AIM OF THE EXERCISE: From the data that follows, copy every line holding the string "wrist".

GIVEN RECORDS:
§ §
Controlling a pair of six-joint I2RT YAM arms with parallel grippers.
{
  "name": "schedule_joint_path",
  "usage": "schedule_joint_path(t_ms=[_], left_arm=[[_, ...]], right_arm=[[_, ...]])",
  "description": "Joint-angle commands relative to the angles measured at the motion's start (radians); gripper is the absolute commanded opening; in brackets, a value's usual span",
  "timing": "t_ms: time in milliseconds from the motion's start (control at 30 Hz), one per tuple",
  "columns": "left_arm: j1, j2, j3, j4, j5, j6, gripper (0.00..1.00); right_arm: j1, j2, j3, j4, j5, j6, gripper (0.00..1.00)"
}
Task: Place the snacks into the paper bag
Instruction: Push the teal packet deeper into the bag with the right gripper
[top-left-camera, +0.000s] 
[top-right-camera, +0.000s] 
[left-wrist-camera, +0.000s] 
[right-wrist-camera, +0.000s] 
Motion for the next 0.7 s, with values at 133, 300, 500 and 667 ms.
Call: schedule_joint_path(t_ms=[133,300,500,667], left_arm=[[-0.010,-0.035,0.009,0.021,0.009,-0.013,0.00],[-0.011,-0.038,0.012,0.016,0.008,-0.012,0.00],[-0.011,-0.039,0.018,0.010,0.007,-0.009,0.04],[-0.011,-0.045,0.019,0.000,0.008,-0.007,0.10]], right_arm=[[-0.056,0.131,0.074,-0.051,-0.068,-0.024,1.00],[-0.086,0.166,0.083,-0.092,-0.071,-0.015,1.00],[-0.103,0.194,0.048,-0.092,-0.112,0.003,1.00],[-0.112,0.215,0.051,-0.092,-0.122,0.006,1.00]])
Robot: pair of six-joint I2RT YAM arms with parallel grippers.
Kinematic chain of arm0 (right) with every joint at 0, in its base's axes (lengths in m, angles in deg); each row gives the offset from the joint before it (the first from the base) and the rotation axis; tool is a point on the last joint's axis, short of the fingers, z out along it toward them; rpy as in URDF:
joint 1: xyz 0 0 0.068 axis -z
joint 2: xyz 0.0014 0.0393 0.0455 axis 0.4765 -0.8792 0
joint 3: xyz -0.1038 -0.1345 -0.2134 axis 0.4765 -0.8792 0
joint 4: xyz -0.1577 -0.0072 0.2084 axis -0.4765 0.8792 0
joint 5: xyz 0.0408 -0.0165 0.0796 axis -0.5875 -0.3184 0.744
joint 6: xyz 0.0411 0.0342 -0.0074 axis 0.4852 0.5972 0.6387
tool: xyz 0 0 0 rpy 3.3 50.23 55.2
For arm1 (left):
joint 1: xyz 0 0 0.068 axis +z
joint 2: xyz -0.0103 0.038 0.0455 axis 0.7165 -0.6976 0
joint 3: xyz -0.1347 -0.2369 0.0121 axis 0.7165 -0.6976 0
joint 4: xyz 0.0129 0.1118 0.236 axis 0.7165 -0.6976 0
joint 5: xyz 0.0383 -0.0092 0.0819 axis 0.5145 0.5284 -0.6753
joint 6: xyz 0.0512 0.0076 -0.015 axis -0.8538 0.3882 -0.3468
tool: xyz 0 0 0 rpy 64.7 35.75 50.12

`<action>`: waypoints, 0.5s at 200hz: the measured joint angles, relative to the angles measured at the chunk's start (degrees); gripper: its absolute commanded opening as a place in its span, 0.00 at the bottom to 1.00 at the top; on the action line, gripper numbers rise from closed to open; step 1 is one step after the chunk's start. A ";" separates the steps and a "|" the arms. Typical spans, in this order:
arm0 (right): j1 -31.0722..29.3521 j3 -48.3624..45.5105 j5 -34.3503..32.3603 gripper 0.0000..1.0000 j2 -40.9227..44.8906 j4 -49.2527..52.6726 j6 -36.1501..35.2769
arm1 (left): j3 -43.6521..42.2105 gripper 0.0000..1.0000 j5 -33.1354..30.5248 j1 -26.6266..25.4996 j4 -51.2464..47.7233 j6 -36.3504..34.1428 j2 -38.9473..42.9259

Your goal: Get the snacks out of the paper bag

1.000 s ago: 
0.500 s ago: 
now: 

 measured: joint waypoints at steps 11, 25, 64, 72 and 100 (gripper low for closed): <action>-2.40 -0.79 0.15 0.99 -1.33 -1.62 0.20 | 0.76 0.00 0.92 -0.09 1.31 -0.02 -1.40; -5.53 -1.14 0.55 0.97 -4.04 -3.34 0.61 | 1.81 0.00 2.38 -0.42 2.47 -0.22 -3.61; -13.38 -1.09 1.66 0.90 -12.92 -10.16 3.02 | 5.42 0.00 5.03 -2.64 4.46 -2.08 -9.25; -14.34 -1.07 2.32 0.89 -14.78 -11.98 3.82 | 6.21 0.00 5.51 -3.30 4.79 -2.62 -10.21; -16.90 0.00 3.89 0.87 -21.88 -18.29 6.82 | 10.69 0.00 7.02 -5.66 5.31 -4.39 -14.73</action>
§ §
ANSWER SECTION:
[left-wrist-camera, +0.000s] 
[right-wrist-camera, +0.000s] 

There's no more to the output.